Adding conflicts (atomic reservation): For each object, attempt cache.add(per_model_key, task_id, ttl). If any add() fails (key exists), rollback all previously acquired locks for this task and return conflict. If all succeed, store the per-task tracking set.
Removing conflicts: Read the per-task set to get all locked objects. For each object, delete the per-model lock key only if its current value equals this task_id (idempotent). Finally, delete the per-task key.

Atomic Lodgement: To avoid race conditions where two tasks check for conflicts at the same time and both think it's safe, conflict checking and reservation must happen atomically using Django's cache API.

Implementation using cache.add() for atomic reservation: - Per-model locks use exclusive ownership via cache.add(key, task_id, ttl) - cache.add() only succeeds if the key doesn't exist, providing atomic "test-and-set" behavior - Algorithm: 1. For each object to be locked, attempt cache.add(per_model_key, task_id, ttl) 2. If any add() fails, immediately rollback all previously acquired locks and return conflict 3. If all add() operations succeed, store the per-task tracking set 4. Only then proceed with async_task() enqueue

Execution timing: - Run conflict check and reservation before calling async_task(), not as a signal callback - For powercrud bulk tasks and single-record edit/delete operations, call directly to avoid downstream signal dependencies - Downstream projects can choose their own integration approach (direct calls vs signals)

Notes

Conflict Checking of Single Record Update Delete in powercrud

In powercrud we prevent user from opening Edit or Delete form if this will conflict with a running async task. However we also need to check not just before allowing form to be shown, but also on form save. Because user may have left the form sitting there for a while, and in the meantime an async task affecting that object may have been launched and still running.
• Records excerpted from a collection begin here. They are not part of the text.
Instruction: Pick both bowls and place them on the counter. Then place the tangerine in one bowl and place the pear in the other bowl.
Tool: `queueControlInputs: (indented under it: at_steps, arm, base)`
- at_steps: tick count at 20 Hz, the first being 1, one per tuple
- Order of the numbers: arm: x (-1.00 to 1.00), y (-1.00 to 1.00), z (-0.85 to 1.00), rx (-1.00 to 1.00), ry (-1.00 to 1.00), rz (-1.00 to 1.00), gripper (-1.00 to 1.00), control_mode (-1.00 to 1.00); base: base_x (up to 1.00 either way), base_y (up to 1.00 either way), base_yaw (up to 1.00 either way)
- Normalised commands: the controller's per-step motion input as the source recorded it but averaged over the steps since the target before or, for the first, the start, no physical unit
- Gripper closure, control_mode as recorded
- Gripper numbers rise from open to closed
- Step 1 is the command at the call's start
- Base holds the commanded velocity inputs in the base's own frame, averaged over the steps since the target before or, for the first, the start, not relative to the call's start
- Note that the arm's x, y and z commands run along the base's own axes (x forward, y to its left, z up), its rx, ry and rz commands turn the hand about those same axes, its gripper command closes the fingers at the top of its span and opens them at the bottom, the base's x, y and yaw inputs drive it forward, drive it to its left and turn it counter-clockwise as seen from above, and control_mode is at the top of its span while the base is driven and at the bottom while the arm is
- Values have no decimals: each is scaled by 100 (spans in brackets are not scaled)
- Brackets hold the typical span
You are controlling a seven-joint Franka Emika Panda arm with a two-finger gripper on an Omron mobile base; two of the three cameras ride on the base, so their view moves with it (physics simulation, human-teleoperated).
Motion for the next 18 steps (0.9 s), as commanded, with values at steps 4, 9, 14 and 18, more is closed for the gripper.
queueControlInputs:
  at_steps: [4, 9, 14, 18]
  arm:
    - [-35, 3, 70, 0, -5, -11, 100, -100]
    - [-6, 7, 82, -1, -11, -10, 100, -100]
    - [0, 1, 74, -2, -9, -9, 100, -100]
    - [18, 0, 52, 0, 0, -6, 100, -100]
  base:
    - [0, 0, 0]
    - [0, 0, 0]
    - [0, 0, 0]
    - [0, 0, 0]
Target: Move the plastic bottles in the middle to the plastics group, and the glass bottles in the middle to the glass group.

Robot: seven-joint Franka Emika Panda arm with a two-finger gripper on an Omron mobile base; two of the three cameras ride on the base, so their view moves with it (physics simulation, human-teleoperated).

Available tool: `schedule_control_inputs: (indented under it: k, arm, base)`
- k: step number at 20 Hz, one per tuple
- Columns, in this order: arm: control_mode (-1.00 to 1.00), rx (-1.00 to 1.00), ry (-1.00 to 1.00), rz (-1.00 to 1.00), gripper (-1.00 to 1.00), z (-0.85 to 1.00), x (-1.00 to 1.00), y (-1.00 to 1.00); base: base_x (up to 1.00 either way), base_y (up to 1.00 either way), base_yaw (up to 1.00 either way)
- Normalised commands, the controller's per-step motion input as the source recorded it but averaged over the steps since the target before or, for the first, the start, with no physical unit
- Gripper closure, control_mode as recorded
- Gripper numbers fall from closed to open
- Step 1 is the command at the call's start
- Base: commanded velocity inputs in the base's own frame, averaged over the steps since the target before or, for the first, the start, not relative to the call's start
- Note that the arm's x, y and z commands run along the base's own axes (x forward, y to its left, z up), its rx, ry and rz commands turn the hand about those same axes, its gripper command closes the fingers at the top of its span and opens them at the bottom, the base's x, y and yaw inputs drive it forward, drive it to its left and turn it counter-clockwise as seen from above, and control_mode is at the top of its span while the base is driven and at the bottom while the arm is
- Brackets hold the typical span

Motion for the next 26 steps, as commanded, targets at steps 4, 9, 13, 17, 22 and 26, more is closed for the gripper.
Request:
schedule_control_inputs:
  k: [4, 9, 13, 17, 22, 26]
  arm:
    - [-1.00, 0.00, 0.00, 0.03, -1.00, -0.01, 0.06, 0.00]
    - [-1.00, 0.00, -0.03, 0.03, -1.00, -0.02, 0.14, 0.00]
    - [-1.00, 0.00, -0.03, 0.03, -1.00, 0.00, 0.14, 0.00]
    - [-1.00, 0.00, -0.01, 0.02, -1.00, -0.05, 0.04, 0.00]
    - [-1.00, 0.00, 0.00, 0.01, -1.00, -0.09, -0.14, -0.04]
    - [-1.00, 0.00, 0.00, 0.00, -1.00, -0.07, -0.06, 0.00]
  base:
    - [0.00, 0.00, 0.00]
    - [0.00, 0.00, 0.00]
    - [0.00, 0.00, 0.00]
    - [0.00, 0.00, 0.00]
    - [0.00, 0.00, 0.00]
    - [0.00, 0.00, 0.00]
Downstream Project save() async descendant updates

In a current downstream project that I have, in the save() method of a number of models we have extensive updates (and creates, but that's not relevant to conflict checking) of descendant objects. And I will probably make these run async as part of the save() method. Of course I would want to flag them for conflict detection and management in the same framework.

However if we do this, then if we had a bulk update of a number of objects we would have a problem:

send all objects to be updated async. We do not know about the descendant objects from within powercrud so only have parent id's.
call save() for object
then within save() try to call async task for descendant updates
the async sub-tasks all appear to complete immediately and our parent task ends, even though subtasks are continuing (perhaps for quite a while)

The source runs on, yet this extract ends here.